- Tricephalous as depicted in Marvel Universe #4 (September 1998). Art by Mike Manley.

Publication information
- Publisher: Marvel Comics
- First appearance: Fantastic Four #1 (November 1961)
- Created by: Stan Lee Jack Kirby

In-story information
- Species: Deviant mutate
- Team affiliations: Deviants
- Abilities: Superhuman strength; Flight; Fire breath;

= Tricephalous (comics) =

Tricephalous is a fictional three-headed monster appearing in American comic books published by Marvel Comics.

==Publication history==
Tricephalous first appeared in Fantastic Four #1 and was created by Stan Lee and Jack Kirby.

==Fictional character biography==
Tricephalous is a three-headed creature who was created on Monster Island by the Deviants under the command of Kro. When Monster Island is attacked by Monster Hunters, Kro has Tricephalous attack while Kro escapes. Though much of Monster Island is destroyed, Tricephalous became a servant of the Mole Man.

When the Fantastic Four arrive on Monster Island, Tricephalous tries to stop them. However, it is caught off guard and defeated.

A Skrull named De'Lila arrives looking for the Inorganic Technodrome and takes over Tricephalous and the other monsters, causing them to go on a rampage. When De'Lila is defeated, Tricephalous and the other monsters return to Monster Island with the Punisher on their trail. However, he abandons the chase after seeing the Fantastic Four.

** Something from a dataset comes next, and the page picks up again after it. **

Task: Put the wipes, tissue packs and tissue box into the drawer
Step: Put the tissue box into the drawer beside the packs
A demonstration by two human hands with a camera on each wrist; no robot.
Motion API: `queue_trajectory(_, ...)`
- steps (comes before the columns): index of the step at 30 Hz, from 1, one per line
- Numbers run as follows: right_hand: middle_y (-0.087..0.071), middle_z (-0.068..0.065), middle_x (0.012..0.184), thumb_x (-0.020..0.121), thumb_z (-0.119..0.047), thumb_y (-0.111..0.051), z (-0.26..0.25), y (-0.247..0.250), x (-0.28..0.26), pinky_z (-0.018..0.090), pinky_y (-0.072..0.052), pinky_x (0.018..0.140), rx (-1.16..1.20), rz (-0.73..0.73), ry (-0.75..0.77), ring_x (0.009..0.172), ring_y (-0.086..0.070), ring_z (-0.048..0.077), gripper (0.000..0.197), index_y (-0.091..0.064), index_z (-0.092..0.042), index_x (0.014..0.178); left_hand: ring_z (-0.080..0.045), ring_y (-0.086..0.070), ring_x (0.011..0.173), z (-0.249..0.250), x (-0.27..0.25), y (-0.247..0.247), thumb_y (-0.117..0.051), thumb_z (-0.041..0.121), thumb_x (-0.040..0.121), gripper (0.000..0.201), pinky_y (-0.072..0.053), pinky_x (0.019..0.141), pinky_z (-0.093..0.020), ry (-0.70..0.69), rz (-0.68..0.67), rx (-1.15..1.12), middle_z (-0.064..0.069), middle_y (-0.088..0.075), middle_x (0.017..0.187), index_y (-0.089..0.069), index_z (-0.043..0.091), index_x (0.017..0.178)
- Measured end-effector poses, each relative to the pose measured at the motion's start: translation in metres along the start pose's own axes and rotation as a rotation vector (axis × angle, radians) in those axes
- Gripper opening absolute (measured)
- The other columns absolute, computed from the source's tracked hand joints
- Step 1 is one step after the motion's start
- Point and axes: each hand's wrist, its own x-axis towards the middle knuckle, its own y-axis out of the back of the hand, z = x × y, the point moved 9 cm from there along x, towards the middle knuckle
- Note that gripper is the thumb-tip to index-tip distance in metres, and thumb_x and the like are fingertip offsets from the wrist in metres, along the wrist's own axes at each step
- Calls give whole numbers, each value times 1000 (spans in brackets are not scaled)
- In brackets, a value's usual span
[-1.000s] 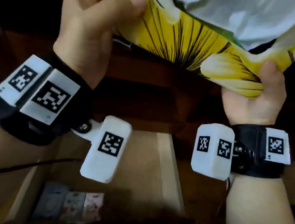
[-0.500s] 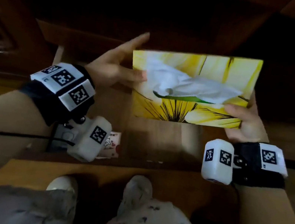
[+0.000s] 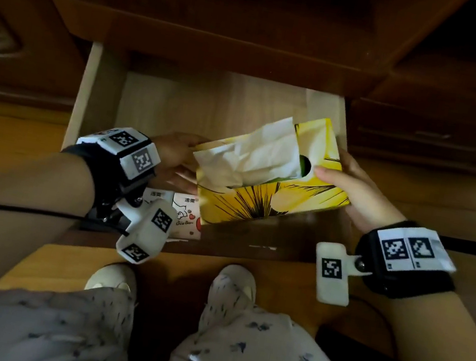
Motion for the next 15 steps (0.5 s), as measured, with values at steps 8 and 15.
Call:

To prevent the Fantastic Four from preventing him in his plan to create a pocket dimension, Aron summons Mole Man, Giganto, and Tricephalous to fight them. Thing defeats Tricephalous by grabbing his necks and throwing him into Super-Skrull.

Mole Man later sends Tricephalous and the other monsters to attack Manhattan. The Fantastic Four halt their attack by using Pym Particles to shrink the monsters, causing them to retreat.

In The Immortal Hulk (2020), Roxxon acquires Tricephalous and uses it to wreak havoc in Arizona. However, Tricephalous is driven off by Rick Jones, who destroys its middle head. Tricephalous later appears in Fantastic Four (2024), where it is revealed to have regenerated its body.

==Powers and abilities==
Each of Tricephalous' three heads can spew fire from their mouths. The wings on its back enable it to fly.

==Other versions==
Tricephalous appears in JLA/Avengers #1.

==In other media==
Tricephalous appears in The Super Hero Squad Show, with vocal effects provided by Ted Biaselli.